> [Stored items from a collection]
*** Begin section ***

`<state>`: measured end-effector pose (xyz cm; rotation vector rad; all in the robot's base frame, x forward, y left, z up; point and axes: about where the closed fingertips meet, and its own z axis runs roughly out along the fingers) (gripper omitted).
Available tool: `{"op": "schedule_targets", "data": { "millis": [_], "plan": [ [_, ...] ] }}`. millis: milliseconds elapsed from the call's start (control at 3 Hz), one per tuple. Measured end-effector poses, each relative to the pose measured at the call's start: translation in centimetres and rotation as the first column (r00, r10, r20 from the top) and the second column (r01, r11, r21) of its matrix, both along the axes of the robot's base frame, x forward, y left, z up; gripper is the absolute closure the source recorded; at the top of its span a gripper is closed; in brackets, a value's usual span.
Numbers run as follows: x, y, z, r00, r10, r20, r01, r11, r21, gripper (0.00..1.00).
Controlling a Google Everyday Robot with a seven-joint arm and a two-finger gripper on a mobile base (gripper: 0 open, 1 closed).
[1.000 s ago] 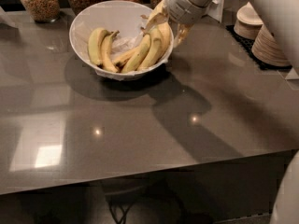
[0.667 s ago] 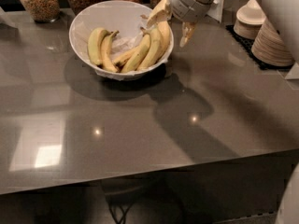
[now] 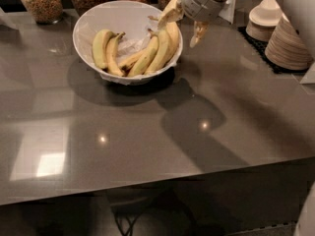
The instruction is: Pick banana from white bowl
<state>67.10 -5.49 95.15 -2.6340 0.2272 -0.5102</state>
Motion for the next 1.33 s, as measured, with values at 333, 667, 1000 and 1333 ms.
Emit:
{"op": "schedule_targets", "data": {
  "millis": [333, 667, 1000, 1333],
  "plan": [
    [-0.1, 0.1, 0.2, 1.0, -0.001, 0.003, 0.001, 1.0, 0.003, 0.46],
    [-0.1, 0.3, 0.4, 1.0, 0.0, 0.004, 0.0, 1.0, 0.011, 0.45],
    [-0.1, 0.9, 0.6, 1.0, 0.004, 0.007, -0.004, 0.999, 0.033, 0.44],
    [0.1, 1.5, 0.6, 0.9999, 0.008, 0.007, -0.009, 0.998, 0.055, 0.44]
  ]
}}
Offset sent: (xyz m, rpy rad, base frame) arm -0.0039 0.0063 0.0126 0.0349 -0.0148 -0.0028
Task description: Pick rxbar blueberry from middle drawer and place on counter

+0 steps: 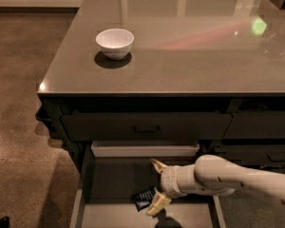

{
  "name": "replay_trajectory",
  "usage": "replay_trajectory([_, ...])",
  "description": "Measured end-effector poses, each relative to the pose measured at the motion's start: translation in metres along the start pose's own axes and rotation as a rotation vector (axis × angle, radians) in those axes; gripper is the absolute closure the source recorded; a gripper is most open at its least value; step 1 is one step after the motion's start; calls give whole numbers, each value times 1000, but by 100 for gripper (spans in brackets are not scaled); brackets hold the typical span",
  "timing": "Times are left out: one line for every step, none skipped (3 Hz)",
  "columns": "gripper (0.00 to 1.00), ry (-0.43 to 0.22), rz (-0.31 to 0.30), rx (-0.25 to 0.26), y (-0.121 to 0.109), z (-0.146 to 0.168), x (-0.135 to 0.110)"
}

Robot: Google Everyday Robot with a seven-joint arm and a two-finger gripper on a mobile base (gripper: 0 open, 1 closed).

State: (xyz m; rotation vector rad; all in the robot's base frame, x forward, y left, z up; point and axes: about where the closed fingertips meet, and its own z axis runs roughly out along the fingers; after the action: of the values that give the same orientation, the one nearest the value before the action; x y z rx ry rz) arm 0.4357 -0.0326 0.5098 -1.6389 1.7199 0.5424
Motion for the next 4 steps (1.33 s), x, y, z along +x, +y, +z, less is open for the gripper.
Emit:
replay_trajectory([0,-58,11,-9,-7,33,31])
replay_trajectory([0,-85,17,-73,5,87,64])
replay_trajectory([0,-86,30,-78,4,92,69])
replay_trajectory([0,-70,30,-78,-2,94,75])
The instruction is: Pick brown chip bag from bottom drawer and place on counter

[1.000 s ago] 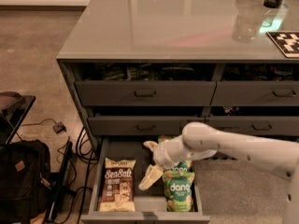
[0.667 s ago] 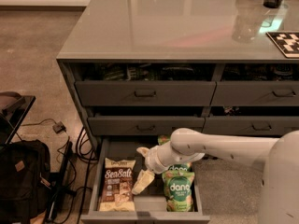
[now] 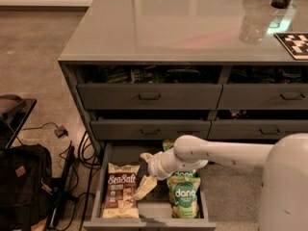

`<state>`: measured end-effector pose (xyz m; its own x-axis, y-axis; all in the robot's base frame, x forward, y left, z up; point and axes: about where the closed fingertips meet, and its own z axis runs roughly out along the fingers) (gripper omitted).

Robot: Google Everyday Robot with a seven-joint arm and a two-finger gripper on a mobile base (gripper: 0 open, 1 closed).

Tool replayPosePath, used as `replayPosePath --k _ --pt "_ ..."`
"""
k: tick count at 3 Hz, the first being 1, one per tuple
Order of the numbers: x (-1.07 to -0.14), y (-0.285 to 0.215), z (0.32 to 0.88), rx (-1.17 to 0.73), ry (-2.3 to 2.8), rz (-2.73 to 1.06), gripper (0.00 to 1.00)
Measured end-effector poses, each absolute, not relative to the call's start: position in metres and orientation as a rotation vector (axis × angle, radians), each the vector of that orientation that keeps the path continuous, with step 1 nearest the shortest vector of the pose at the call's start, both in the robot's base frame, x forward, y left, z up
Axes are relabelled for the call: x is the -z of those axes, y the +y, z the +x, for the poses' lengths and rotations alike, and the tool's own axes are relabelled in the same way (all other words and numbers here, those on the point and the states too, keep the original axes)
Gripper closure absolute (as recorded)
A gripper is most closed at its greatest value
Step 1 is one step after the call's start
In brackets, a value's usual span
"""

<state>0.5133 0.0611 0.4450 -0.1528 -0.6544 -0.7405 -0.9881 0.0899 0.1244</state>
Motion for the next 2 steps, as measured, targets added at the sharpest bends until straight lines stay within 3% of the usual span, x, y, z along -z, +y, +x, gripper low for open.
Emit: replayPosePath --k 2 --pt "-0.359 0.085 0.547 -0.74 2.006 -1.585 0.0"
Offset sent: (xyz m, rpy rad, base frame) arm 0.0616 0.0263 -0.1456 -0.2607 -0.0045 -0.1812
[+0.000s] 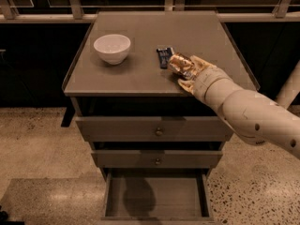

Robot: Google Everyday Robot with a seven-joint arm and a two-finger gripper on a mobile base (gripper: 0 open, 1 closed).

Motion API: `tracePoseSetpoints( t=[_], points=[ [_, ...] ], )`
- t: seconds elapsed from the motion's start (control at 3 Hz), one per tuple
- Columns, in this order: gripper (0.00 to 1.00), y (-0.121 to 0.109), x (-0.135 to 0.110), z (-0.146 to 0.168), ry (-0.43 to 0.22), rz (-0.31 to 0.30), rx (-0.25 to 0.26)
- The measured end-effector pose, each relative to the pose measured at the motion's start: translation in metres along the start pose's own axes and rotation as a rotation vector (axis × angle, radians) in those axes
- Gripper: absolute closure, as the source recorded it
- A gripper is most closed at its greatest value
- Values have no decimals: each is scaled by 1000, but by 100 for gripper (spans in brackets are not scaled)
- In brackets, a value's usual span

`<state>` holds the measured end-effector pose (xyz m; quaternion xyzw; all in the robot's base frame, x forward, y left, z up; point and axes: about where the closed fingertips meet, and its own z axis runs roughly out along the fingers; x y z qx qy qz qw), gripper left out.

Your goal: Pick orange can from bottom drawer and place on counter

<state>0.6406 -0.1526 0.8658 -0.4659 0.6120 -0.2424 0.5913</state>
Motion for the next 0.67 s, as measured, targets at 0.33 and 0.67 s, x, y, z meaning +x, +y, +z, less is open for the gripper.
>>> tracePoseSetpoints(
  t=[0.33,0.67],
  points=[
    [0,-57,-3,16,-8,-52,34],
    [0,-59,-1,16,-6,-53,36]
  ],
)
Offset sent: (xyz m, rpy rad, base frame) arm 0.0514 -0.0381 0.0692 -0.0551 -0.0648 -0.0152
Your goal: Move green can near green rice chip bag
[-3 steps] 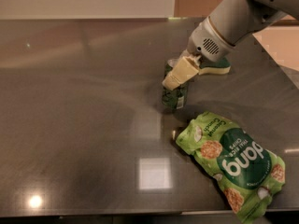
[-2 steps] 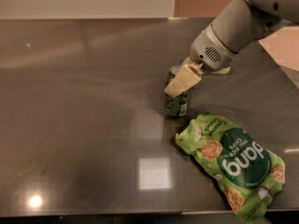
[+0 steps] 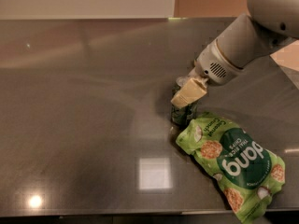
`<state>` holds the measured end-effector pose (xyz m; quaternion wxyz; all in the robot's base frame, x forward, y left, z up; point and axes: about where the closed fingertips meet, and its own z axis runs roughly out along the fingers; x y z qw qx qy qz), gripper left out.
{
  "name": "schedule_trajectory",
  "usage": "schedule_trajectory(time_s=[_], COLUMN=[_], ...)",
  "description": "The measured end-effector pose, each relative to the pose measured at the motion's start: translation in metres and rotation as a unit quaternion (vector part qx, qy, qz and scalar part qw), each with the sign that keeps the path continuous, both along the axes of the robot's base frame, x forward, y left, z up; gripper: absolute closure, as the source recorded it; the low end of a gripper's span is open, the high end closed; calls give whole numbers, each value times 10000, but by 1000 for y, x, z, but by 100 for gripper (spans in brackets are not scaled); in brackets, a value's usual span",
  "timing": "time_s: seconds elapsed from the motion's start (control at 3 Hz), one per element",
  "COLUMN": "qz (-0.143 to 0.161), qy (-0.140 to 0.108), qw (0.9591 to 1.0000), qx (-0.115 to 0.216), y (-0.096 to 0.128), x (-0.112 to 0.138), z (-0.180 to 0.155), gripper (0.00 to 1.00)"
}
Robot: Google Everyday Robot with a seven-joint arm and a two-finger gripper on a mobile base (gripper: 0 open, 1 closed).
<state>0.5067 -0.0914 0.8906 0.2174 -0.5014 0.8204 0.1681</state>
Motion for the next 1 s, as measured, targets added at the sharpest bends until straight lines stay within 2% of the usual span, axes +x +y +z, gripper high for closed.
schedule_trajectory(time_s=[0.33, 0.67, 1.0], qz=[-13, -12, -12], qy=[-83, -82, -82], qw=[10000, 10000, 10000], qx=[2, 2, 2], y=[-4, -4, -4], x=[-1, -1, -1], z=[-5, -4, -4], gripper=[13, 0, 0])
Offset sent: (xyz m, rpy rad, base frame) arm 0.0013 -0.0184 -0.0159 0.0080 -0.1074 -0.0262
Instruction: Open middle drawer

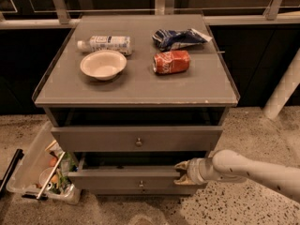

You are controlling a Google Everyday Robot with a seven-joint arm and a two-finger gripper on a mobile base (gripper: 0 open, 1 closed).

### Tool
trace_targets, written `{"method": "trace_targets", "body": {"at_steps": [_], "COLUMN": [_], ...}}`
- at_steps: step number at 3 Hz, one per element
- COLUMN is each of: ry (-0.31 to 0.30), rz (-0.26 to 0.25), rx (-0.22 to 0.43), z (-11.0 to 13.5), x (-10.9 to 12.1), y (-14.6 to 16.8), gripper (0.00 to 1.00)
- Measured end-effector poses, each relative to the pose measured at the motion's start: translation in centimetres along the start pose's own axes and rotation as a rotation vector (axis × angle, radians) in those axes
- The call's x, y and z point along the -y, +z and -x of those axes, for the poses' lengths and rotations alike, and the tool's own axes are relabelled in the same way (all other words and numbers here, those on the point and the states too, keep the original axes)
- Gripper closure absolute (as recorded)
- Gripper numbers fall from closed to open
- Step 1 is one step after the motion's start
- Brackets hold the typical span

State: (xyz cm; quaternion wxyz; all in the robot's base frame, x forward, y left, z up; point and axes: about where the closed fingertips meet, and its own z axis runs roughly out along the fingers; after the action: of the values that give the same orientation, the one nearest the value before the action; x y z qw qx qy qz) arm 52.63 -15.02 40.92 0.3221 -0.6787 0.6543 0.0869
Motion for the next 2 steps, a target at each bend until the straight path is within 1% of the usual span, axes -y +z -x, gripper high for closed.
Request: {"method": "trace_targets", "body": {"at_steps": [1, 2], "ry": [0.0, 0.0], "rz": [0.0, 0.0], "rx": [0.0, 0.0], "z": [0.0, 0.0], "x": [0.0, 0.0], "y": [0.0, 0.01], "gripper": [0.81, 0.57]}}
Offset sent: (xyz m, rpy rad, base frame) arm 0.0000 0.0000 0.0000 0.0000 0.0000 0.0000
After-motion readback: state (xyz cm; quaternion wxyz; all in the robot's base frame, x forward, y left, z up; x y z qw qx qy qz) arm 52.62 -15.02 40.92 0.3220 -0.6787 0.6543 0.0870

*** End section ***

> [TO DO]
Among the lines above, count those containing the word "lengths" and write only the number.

> [RESPONSE AREA]
2